» **TO DO**
The lines from the top of the material below through the line containing "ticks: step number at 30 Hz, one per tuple" are to be printed exactly, with pictures omitted.

......

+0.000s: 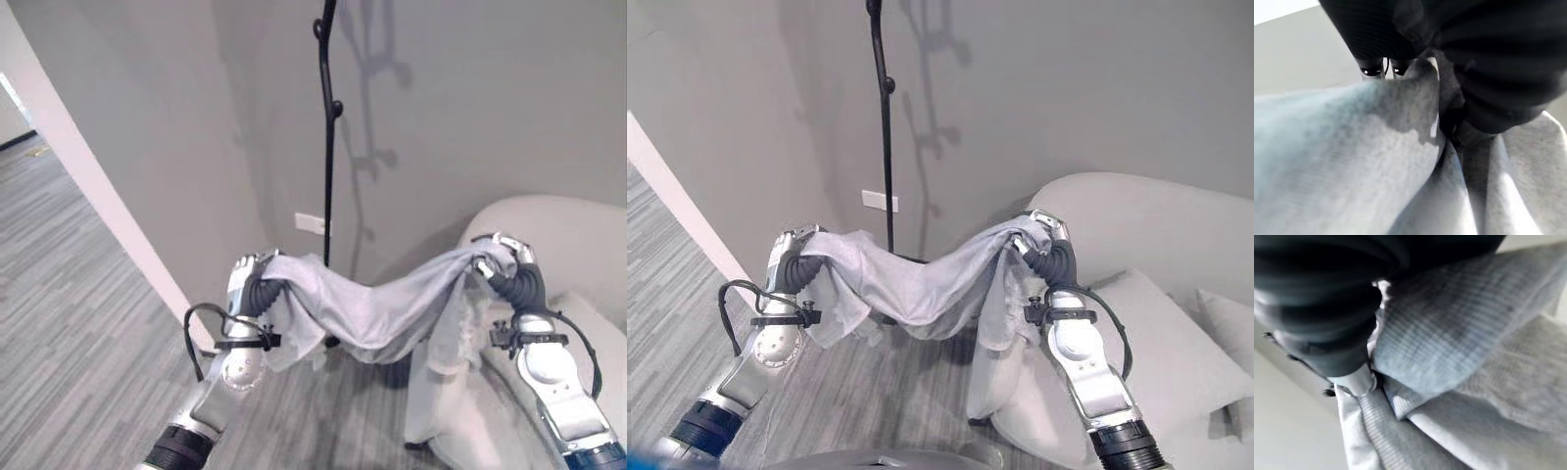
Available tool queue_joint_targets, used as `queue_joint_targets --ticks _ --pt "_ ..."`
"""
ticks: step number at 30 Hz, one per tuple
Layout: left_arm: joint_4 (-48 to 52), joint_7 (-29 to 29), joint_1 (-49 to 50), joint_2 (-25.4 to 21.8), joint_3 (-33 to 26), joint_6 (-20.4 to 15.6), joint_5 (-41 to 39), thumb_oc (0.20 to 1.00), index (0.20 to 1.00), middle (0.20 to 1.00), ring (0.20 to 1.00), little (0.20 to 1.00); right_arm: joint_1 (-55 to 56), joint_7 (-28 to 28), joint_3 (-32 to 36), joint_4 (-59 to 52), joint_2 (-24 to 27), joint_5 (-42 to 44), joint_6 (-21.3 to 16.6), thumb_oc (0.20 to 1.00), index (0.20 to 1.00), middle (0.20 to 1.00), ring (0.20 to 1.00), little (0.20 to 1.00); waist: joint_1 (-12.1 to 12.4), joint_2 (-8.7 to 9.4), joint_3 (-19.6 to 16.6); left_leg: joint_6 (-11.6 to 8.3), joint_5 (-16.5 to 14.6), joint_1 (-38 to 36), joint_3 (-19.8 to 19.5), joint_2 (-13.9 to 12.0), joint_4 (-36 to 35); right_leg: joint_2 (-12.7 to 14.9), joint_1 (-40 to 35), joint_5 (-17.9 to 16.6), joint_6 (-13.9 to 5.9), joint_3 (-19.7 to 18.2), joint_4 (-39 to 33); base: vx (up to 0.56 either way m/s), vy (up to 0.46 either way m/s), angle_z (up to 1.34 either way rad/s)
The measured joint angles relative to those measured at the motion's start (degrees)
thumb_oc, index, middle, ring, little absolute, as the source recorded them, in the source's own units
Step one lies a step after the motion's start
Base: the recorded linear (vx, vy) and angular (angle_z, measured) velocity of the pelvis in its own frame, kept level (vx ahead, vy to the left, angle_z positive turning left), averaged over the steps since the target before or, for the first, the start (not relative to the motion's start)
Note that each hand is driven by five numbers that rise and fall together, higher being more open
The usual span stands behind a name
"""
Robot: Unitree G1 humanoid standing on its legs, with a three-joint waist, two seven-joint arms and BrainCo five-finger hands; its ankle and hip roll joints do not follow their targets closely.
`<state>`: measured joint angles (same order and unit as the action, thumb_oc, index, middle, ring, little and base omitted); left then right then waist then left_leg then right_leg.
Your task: Hang the clothes on the sofa on the clothes rack.
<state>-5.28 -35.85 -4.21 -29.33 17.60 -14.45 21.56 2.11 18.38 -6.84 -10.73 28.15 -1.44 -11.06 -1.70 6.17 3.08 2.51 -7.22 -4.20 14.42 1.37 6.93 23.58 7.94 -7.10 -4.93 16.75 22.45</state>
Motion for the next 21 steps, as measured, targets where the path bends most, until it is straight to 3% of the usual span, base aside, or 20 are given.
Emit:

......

» **THE ANSWER**
+0.000s: 
Available tool queue_joint_targets, used as `queue_joint_targets --ticks _ --pt "_ ..."`
"""
ticks: step number at 30 Hz, one per tuple

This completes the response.